Amid recent US and EU efforts to reshore certain critical supply chains, the International Monetary Fund (IMF) warned against the institution of protectionist measures in its April World Economic Outlook report. The IMF stated such measures could ‘trigger retaliation from trading partners’ and ‘generate welfare losses.’
The industries that have so far been tariff targets represent a small percentage of total US imports from China. Measured in dollar value, the US has only imported 2 per cent less from the major Asian economy in the first quarter of 2024 compared to the first quarter of 2023, according to US Census Bureau data.

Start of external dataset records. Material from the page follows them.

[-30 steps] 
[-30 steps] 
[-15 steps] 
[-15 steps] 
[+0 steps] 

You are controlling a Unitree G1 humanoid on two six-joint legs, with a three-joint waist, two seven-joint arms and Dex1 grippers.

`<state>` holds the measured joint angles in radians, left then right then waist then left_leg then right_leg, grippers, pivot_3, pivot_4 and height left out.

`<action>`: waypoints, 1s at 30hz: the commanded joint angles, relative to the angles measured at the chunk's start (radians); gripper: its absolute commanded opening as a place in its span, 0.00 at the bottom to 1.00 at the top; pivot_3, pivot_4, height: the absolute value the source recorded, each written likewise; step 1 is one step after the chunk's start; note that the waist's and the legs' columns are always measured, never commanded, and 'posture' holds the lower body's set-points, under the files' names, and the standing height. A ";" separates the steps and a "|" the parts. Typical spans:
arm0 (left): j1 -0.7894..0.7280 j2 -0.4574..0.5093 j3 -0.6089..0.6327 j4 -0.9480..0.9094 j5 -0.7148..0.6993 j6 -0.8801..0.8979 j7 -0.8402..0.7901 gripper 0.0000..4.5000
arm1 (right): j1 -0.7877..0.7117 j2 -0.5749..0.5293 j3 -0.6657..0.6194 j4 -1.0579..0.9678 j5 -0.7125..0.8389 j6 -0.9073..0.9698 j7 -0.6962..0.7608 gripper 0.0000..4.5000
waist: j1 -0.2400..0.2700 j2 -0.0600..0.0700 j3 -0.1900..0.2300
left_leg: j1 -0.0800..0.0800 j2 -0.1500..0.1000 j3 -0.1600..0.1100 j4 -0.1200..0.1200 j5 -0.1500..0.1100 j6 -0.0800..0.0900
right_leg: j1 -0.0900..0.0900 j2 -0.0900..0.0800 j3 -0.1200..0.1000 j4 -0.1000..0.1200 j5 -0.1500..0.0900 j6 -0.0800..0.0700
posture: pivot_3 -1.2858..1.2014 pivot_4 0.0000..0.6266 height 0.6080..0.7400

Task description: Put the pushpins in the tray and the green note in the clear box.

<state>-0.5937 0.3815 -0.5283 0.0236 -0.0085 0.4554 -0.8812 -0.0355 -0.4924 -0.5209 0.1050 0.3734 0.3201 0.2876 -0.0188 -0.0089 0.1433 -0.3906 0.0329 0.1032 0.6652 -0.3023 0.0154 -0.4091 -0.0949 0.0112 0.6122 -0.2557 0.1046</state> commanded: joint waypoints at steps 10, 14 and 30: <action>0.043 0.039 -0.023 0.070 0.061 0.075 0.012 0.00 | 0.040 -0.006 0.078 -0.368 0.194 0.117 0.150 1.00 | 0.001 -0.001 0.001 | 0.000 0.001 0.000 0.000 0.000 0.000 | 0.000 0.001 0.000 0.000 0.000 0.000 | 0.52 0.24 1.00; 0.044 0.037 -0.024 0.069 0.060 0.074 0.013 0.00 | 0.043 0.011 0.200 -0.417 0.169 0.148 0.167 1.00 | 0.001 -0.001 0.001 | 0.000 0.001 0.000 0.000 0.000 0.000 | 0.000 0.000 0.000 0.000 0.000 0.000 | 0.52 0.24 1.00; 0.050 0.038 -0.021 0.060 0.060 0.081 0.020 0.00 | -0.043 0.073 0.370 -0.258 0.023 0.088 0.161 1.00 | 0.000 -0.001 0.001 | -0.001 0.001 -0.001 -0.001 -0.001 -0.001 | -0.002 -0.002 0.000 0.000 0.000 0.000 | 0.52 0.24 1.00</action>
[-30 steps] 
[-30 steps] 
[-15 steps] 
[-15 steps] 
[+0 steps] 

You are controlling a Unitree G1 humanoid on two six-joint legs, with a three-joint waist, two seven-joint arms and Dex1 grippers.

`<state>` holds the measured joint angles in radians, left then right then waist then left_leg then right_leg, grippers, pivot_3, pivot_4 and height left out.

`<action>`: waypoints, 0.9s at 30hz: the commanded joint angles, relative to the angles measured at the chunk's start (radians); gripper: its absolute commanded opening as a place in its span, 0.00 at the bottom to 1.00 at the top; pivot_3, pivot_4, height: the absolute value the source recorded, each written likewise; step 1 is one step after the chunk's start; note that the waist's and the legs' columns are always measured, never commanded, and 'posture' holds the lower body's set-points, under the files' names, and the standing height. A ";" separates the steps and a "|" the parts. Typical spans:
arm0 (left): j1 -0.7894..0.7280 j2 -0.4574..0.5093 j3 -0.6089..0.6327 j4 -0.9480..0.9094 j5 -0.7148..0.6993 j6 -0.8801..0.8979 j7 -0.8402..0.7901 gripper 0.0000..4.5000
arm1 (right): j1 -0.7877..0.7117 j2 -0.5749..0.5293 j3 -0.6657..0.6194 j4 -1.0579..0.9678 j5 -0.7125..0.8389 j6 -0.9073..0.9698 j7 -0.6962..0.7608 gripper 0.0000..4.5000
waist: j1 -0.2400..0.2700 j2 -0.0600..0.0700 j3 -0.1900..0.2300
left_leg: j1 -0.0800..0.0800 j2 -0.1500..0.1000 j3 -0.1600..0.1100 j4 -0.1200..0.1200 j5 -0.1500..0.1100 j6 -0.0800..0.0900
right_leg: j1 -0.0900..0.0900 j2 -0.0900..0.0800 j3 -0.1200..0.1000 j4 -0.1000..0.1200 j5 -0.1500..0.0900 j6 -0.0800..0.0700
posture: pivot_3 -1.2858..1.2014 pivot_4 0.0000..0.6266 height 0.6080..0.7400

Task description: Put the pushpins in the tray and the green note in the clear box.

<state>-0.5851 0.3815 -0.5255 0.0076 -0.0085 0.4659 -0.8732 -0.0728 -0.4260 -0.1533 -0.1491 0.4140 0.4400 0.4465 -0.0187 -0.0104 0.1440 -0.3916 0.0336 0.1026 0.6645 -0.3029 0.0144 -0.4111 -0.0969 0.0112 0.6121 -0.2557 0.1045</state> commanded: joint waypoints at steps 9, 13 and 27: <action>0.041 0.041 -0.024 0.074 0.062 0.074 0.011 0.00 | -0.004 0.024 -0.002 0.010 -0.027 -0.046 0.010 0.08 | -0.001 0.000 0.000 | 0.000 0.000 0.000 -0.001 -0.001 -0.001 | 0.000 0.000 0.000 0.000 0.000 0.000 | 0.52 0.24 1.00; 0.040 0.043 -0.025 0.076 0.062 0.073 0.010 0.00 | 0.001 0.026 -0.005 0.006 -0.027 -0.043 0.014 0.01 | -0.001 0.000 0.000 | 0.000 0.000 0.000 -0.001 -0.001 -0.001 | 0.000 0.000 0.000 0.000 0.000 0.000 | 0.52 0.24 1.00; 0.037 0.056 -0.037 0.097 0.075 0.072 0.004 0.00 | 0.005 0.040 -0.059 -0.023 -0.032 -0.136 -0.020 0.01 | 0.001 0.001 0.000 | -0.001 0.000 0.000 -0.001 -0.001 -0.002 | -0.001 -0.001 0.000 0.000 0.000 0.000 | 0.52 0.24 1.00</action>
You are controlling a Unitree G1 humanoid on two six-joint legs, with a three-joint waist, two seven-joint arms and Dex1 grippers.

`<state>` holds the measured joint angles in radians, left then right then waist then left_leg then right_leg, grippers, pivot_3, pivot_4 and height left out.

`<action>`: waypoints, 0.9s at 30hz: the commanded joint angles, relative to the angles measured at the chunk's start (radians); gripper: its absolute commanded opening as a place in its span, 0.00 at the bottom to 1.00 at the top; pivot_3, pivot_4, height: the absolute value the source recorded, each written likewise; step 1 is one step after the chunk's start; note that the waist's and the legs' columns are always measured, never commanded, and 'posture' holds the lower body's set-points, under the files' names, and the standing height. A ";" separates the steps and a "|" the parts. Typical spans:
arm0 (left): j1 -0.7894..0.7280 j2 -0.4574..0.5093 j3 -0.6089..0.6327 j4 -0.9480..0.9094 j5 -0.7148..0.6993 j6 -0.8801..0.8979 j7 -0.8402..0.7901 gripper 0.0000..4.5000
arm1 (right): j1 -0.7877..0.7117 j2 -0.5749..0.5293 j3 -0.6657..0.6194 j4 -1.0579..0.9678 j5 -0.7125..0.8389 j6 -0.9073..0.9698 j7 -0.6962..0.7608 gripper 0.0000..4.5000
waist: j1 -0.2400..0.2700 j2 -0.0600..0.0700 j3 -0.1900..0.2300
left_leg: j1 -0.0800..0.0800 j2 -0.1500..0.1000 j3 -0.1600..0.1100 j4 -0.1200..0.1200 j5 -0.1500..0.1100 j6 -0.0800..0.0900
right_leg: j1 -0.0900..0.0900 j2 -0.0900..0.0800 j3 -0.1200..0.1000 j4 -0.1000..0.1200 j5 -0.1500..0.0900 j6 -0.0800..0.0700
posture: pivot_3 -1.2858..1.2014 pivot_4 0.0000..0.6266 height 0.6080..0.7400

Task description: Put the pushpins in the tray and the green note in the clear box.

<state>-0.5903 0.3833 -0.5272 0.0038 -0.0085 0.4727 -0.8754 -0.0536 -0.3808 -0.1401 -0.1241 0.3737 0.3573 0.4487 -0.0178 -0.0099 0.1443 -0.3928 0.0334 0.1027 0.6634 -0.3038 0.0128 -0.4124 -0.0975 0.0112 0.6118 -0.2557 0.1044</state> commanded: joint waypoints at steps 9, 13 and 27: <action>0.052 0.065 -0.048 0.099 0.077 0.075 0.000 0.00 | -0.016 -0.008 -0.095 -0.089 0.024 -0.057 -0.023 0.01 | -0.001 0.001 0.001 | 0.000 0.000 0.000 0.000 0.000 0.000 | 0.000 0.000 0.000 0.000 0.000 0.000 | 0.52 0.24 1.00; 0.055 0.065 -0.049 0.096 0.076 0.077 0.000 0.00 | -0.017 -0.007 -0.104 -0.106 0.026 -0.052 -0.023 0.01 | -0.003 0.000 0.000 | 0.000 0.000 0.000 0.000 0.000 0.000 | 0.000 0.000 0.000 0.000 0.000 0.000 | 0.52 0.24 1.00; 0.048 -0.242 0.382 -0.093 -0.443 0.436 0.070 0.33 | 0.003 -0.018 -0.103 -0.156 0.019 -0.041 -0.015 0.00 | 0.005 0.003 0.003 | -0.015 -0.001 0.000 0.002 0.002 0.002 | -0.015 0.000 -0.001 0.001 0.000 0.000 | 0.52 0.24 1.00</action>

Although tariffs can have the long-term impact of better economic growth in the domestic economy, near-term effects would run counter to the Fed's plans. The Fed has kept the benchmark federal funds rate at a range of 5.25-5.5 per cent since July 2023 as policymakers aim to bring inflation to 2 per cent annual growth. The consumer price index hit 3.4 per cent in April, a slight acceleration from earlier in the year but drastically lower than the peak of 9.1 per cent in June 2022.
Resilience in the labour market and among US consumers have contributed to the Fed's higher-for-longer approach to interest rates, though the Fed's latest economic projections in March suggested three 25-basis-point rate cuts before year-end.
Fed chairman Jerome Powell this month signalled rates may need to stay higher for longer as inflation has yet to cool to target levels. Fresh Fed projections are due in June, and market watchers have narrowed their expectations to one-to-two cuts by the end of the year, according to the CME FedWatch Tool, which tracks investor sentiment through federal funds futures.